The Zags entertain rival Saint Mary’s on Saturday. The first-place Gaels (16-6, 7-0) face Santa Clara (15-7, 6-1) in Moraga on Wednesday night. Santa Clara handed GU its only WCC loss.

Junior guard Nolan Hickman had another big game with four 3-pointers and a career-high 24 points. Hickman has made at least three 3s in seven of Gonzaga’s last eight games. He added five assists.

“I think his teammates are finding him and he’s doing a good job taking the right ones,” Few said. “As a group were taking the right ones and not trying maybe to make something out of nothing.”

Junior forward Graham Ike shook off slow starts in the previous two games by scoring six of GU’s first 10 points. He finished with 20 points on 8-of-9 shooting.

The Zags used a 13-2 spurt – the last three points coming on a Hickman triple after an LMU turnover – to move in front 25-12 midway through the first half.

“When you play with that kind of activity, that kind of energy and physicality on defense, usually good things will follow,” Few said.

Gonzaga was scoring at a high clip even without LMU’s generosity.

Gonzaga connected on 66.7% of its shots, 3 of 5 3-pointers and 10 of 12 free throws to take a 45-29 lead at halftime.

Then the Zags really heated up. GU made 9 of its first 10 shots to open the second half and went on a 23-2 burst that forced LMU to call two timeouts. Hickman hit two 3-pointers, Gregg added another and Ike chipped in three buckets as the Zags’ lead swelled to 68-31.

Gonzaga flirted with the school record for field-goal percentage (71.8% vs. Saint Mary’s) deep into the second half before finishing at 59%.

Former Gonzaga guard Dominick Harris struggled in his return to the Kennel. The 6-foot-3 guard, who leads LMU in scoring at 14.7 points, was scoreless in the first half with four turnovers. Two of his first three shots were swatted by former teammates Hickman and Anton Watson.

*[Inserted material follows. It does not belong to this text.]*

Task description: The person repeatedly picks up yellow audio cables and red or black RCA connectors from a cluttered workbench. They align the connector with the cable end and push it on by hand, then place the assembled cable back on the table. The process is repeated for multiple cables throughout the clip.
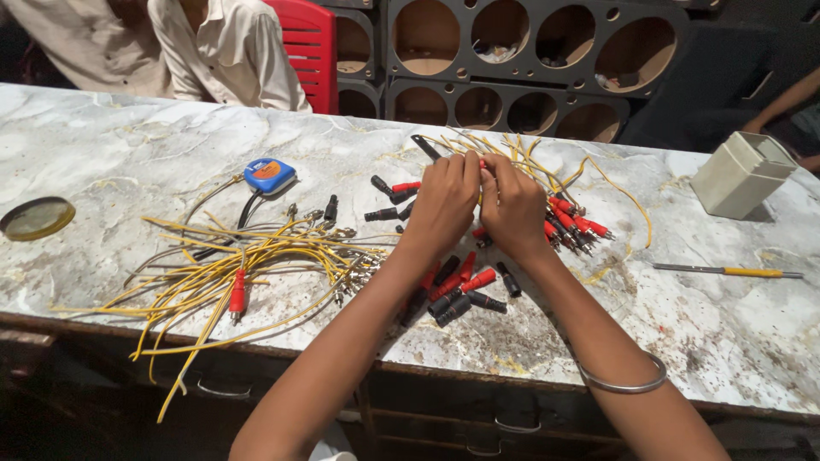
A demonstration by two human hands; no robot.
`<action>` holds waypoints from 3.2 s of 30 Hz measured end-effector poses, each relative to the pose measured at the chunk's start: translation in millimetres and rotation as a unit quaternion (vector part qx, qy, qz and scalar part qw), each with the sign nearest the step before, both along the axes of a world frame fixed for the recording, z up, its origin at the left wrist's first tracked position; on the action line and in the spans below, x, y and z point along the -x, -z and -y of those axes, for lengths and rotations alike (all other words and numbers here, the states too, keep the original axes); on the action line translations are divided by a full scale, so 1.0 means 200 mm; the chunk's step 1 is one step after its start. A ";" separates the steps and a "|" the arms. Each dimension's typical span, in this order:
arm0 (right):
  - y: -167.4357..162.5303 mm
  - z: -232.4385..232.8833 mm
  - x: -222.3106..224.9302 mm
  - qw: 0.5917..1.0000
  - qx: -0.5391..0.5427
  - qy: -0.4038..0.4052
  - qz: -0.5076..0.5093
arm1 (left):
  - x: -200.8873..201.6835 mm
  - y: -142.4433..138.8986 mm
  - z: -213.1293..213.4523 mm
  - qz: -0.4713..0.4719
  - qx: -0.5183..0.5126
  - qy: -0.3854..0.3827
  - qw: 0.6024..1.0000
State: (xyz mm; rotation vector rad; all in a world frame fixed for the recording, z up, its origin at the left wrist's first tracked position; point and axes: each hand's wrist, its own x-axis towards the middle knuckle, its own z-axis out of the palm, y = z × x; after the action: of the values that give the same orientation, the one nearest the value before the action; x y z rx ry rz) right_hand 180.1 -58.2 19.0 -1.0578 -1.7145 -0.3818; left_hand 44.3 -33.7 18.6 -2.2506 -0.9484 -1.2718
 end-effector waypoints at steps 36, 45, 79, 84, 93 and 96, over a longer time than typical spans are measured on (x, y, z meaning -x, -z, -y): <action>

Harris scored his first points with 13:18 remaining with GU on top 68-31. He finished with 11 points.

Gonzaga finished with a 56-16 edge in paint points and a 29-2 advantage in points off turnovers. Five Zags scored in double figures as Gregg finished with 11 points and Watson and Braden Huff both contributed 10.

LMU committed a season-high 20 turnovers and made just 37.1% from the field. The Lions came in averaging 11.3 turnovers, 107th out of 351 nationally.

Gonzaga had a season-low five turnovers.

“We love to get out and run in transition,” Few said. “I think that was just our activity on defense that allowed us to do that. And we took phenomenal care of the ball. Our efficiency numbers were nuts, especially with that top group.”